Think about it: when was the last time you spent 30 minutes doing absolutely nothing, sleep excluded? It only takes one look around on the train to see that most of us are addicted to distractions and overstimulation. Whether it be by blasting music on our headphones, or scrolling on our social media feeds, most of us are unable, or simply afraid, to spend time in our own minds. Blaise Pascal, in his Pensées, famously argued that “all of humanity's problems stem from man's inability to sit quietly in a room alone.”


While Pascal may overstate the claim, I do think there is a real and growing problem in our inability to tolerate boredom. In an age of constant stimulation, even brief moments of silence feel uncomfortable. This is why I believe the practice of writing is so important: it is essentially a form of meditation as well, an act of slowing down, of sitting with one’s thoughts without distraction. In that sense, writing becomes one of the last remaining spaces where we can still learn how to be alone with our own minds, and perhaps begin to hear what we usually try to avoid. 

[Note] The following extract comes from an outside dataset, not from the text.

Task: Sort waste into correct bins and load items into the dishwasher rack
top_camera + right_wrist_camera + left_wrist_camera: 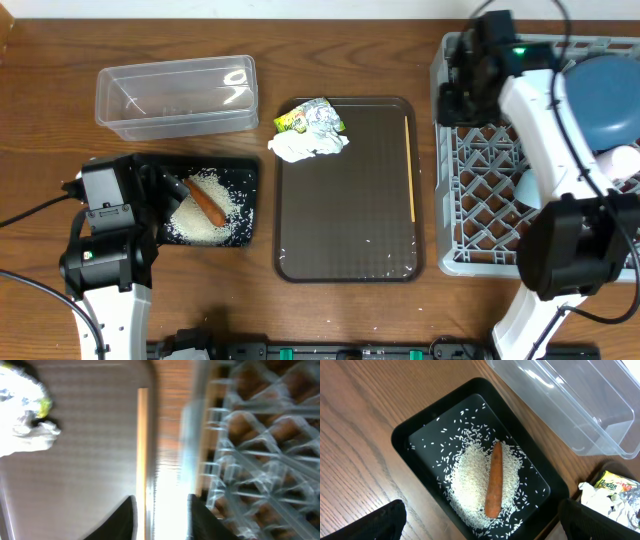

There is something freeing in the act of unloading your mind onto a blank sheet of paper, and creating something out of nothing. A lot of my time off I spent writing and it taught me a lot about myself and what is important to me. The lessons I have learned from facing silence head-on will stay with me for a long time. And when life becomes noisy again, I will return to what I have learned in the depths of my own consciousness. My advice to anyone reading this is take some time for yourself, away from all distractions, and see what blooms in the garden of your mind. Maybe silence is a song worth giving another listen to.